Posted by Sverre in : Malaysia, World politics , trackback

badawianwarThere is a mood of anticipation over the world as Barack H. Obama (as I now understand we should call him) has taken his seat in the Oval Office. This mood of anticipation and great expectation of change is not unlike what had the opposition movement in Malaysia whipped up last year when Anwar Ibrahim made his comeback into Malaysian politics. But did change never come?

September 16 2008, the opposition movement’s new national day, was announced to be the day the roots of the Malaysian establishment would shake and mass defections from the government coalition would be announced. The blogging community and opposition coalition leaks had the tally at more than 30 MPs ready to jump sides, and the Pakatan Rakyat opposition coalition ready to sweep in and take power. But the day came and went with out much of the announced ruckus. Certainly no mass defections.

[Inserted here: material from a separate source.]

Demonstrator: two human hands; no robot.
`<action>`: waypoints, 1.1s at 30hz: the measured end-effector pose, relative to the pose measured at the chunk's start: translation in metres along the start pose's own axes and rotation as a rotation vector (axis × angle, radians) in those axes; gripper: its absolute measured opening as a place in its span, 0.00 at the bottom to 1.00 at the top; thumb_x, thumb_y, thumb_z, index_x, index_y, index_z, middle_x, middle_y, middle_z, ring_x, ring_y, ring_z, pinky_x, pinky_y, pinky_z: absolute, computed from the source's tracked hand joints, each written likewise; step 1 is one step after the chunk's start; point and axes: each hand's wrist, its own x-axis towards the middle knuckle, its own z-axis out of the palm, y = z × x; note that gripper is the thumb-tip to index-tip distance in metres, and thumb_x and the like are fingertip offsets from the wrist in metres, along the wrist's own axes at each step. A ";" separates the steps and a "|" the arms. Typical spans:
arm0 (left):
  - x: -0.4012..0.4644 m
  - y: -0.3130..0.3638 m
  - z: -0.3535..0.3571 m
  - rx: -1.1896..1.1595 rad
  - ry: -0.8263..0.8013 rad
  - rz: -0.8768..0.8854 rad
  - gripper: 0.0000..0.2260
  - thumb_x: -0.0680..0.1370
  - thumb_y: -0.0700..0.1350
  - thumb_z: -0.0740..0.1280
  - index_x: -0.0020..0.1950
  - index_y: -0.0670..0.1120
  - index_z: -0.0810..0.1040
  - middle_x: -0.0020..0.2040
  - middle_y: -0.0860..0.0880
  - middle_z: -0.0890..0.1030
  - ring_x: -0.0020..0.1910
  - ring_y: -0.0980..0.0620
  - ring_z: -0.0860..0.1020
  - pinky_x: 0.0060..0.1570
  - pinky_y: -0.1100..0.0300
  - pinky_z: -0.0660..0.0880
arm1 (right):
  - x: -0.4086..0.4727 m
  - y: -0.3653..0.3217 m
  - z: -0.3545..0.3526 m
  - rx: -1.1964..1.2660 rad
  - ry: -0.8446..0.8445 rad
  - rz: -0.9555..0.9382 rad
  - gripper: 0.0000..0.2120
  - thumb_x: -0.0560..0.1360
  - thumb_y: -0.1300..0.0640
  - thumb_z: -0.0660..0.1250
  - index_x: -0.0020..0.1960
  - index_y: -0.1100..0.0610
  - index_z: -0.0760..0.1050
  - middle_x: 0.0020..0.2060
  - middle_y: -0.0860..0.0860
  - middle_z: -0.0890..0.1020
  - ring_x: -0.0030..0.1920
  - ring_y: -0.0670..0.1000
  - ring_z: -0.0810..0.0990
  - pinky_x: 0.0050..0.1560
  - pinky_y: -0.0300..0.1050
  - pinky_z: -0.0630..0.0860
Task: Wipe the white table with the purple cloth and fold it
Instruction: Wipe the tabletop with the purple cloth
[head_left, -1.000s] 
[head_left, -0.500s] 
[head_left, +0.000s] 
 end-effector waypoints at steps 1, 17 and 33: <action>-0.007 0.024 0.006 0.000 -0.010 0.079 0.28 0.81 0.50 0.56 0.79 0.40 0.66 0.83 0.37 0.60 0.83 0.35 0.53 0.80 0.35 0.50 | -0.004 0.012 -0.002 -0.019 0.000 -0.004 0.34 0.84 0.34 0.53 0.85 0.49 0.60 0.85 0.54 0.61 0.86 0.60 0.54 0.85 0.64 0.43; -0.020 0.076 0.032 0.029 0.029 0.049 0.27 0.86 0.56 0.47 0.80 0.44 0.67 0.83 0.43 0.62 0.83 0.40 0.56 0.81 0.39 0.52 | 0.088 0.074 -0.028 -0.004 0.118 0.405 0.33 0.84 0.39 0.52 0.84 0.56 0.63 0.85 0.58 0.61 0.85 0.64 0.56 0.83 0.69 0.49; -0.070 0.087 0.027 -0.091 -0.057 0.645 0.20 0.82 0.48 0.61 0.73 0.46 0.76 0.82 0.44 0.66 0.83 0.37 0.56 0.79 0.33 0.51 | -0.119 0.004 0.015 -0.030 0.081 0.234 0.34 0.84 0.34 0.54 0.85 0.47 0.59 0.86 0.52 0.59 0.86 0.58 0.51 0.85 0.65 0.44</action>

Within the UMNO ruling party change appeared to be brewing with a struggle for future leadership as the unpopular Abdullah Badawi reluctantly announced he would hand over power. But the great power struggle died in round 1, as the nomination process showed overwhelming support for the favourite, and no other candidate was able to get the required nominations. No surprises, no great change.

So did no change ever come, and has the opposition movement lost its momentum? I’m not so sure. Change might not come as fast as what many people had hoped and Anwar seemed to promise. The boldness of the first months might have needed to be tempered somewhat. I don’t think we’ll see anything like the colour revolutions just yet. That option passed with the September 16 deadline.

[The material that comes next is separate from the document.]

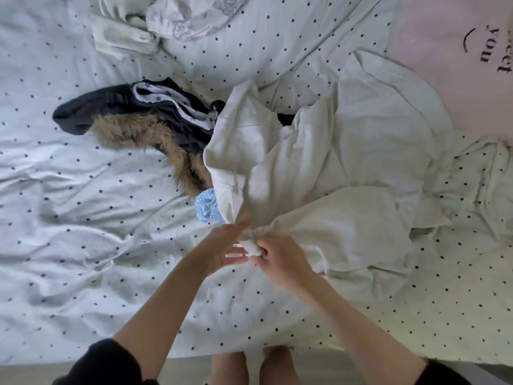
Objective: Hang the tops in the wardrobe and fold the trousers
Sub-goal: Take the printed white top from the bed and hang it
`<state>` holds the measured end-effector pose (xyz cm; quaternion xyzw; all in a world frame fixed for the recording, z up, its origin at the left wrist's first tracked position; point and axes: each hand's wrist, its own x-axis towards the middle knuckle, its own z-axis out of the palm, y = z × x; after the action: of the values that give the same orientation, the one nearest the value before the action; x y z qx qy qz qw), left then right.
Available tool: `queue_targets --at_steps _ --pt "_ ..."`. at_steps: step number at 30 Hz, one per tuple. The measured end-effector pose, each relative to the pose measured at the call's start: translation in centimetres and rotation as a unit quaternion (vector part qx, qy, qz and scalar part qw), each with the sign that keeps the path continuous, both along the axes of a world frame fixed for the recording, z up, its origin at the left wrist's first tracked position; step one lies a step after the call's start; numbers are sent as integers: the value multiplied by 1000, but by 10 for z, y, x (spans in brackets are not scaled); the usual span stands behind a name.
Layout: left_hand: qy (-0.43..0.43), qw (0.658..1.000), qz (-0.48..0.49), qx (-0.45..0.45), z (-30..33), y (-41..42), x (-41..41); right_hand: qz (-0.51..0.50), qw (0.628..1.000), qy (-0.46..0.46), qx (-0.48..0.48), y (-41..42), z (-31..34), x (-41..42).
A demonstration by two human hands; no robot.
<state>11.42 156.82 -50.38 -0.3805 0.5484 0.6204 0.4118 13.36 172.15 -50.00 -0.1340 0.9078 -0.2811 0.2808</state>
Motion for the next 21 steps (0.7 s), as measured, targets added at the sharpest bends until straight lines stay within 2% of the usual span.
queue_targets --at_steps 2,4,6,8,10,11,13,15,18,21 --pt "6 999 -21 -30 -3 3 12 54 995 -80 -11 1 6 11" --pt "34 995 -1 -99 -7 3 21 56 992 -112 -14 6 8 8" --pt "81 989 15 -123 -7 -6 31 14 999 -38 -16 5 9 -7" --pt "142 977 -52 -151 -3 -18 41 -24 996 79 -24 2 8 -29" --pt "198 951 -128 -201 5 -30 52 41 987 158 8 -9 9 -55" --pt "216 937 -147 -233 12 -36 60 110 979 166 45 -18 12 -65" --pt "233 921 -154 -273 26 -47 74 246 948 171 110 -35 15 -77" --pt "253 910 -149 -294 44 -56 84 333 911 201 135 -47 14 -80" --pt "288 887 -119 -340 83 -75 97 341 887 289 117 -62 28 -79" --pt "318 850 -86 -411 118 -99 104 291 897 327 66 -76 65 -84"
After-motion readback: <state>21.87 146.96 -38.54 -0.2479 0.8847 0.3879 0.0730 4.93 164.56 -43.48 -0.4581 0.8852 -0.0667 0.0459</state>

There has however been some movement. 2008 did see some important events that didn’t go in favour of the political establishment. The great landmark was the general election in which the Barisan Nasional ruling coalition lost its 2/3 parliament majority for the first time in the history of the young country. Then two much publicized by-elections have turned out in the favour of the opposition. A few defections there has been as well, most recently last week in Perak where a key parliament member switched sides.

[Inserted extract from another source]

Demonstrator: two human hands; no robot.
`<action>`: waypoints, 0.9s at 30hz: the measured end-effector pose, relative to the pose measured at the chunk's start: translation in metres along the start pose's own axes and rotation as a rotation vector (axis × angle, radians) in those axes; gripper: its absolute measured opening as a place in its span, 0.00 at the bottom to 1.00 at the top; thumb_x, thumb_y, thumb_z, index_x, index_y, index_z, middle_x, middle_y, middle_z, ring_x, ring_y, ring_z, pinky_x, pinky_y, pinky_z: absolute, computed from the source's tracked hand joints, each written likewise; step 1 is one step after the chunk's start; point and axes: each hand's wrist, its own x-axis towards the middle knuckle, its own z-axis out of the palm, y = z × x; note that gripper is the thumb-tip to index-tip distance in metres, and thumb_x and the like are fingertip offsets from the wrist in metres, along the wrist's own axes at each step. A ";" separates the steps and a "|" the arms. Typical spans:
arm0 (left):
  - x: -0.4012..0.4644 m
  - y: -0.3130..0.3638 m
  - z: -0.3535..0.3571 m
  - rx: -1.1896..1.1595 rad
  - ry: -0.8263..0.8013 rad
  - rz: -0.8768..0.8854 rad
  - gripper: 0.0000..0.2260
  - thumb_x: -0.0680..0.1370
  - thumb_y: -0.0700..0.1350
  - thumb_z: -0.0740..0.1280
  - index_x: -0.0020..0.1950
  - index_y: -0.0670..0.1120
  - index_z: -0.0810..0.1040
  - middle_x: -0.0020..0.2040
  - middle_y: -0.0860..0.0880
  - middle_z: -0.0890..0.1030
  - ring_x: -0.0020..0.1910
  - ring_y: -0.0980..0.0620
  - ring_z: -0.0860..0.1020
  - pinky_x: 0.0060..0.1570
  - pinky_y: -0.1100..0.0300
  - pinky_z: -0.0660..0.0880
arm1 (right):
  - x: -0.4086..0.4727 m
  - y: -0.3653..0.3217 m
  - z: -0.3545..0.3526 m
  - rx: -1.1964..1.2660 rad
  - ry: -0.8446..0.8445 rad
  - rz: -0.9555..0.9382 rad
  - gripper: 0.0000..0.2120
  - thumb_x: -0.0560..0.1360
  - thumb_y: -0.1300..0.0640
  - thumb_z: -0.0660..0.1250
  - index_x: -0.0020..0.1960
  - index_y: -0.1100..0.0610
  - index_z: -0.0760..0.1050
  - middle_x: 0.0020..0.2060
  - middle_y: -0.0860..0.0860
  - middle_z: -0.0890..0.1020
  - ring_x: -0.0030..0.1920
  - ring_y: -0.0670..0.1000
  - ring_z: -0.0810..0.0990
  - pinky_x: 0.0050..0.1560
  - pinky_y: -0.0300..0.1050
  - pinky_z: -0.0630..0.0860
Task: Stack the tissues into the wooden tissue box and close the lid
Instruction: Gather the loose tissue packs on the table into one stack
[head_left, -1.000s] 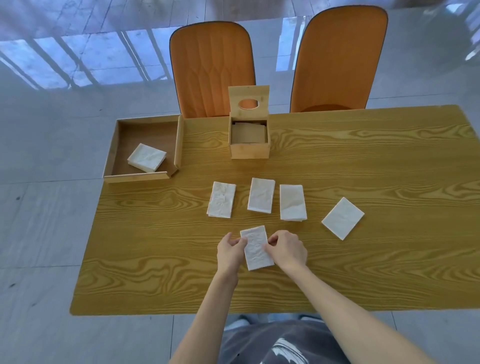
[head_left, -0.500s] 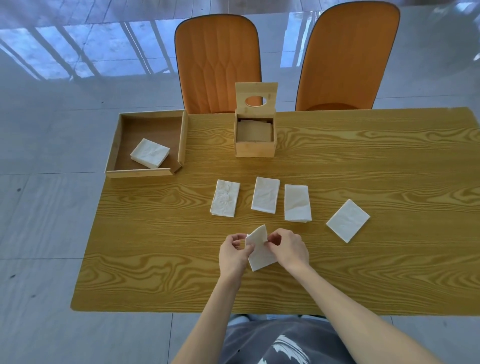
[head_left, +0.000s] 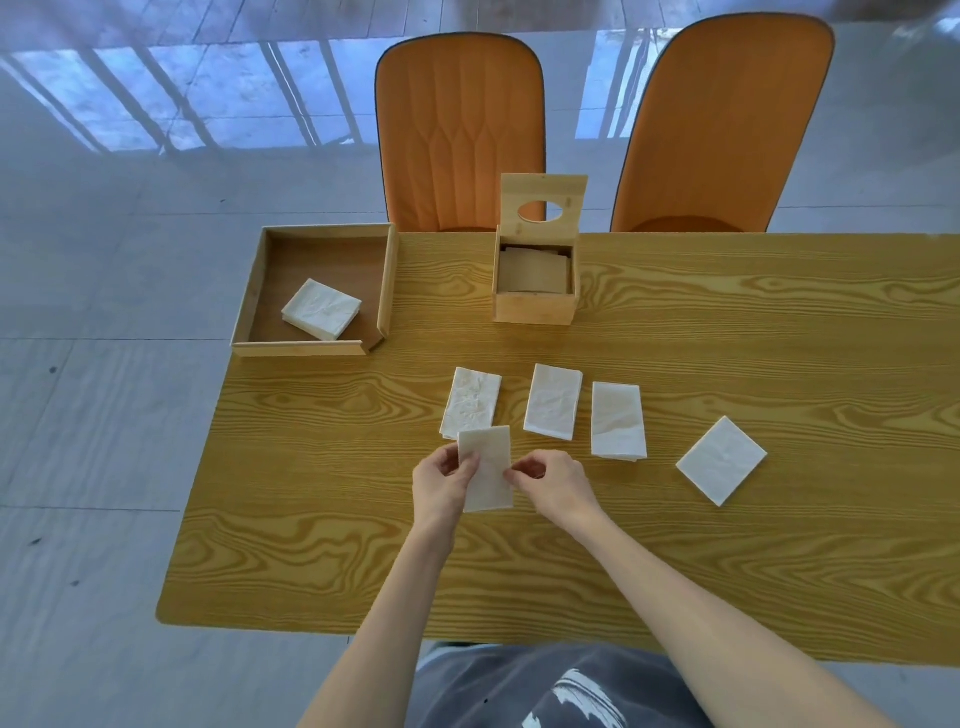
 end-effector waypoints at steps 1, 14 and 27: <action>0.005 0.006 -0.002 -0.002 0.002 0.013 0.06 0.77 0.41 0.72 0.53 0.43 0.82 0.49 0.45 0.85 0.48 0.49 0.82 0.50 0.56 0.79 | 0.003 -0.005 0.001 0.042 0.000 0.010 0.11 0.75 0.48 0.72 0.52 0.53 0.84 0.48 0.48 0.86 0.49 0.49 0.83 0.51 0.49 0.81; 0.065 0.043 -0.001 0.301 0.109 0.090 0.17 0.78 0.43 0.68 0.67 0.44 0.78 0.59 0.46 0.84 0.56 0.48 0.82 0.55 0.55 0.78 | 0.045 -0.057 0.012 0.323 0.099 0.180 0.06 0.77 0.55 0.71 0.49 0.58 0.80 0.36 0.54 0.86 0.34 0.49 0.85 0.33 0.43 0.82; 0.081 0.051 0.004 0.336 0.080 0.016 0.20 0.80 0.41 0.67 0.72 0.44 0.73 0.63 0.46 0.80 0.60 0.49 0.78 0.57 0.59 0.74 | 0.062 -0.059 0.020 0.125 0.226 0.268 0.14 0.75 0.50 0.72 0.58 0.54 0.80 0.47 0.50 0.86 0.47 0.52 0.85 0.46 0.49 0.82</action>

Also, Abdullah Badawi has not been the defence player Mahathir once was. His feeble efforts at stopping Anwar from reentering the parliament, censoring online criticism and other issues have not been charactericed by the same decisiveness with which Mahathir cracked down on Anwar in 1998. He has simply not been able to apply the authoritarian measures of his predecessor with the same effectiveness. Election results and other signs seem to indicate that public support is slipping, and UMNO’s efforts to regain it just don’t have the punch they need to.

These are all among the things adding credibility to the opposition, and it looks like Anwar and his compatriots have been able to build the most credible opposition block Malaysia has yet seen. Not fulfilling outrageous promises of seizing power right away doesn’t seem to have killed the movement at the outset, but will they be able to avoid disilusionment and apathy as the months go?

It will also be interesting to see what happens when Abdullah Badawi steps down from power. Can the new UMNO leadership under Najib Razak bring the initiative back to the Barisan Nasional coalition, or will the game be kept on their half of the court?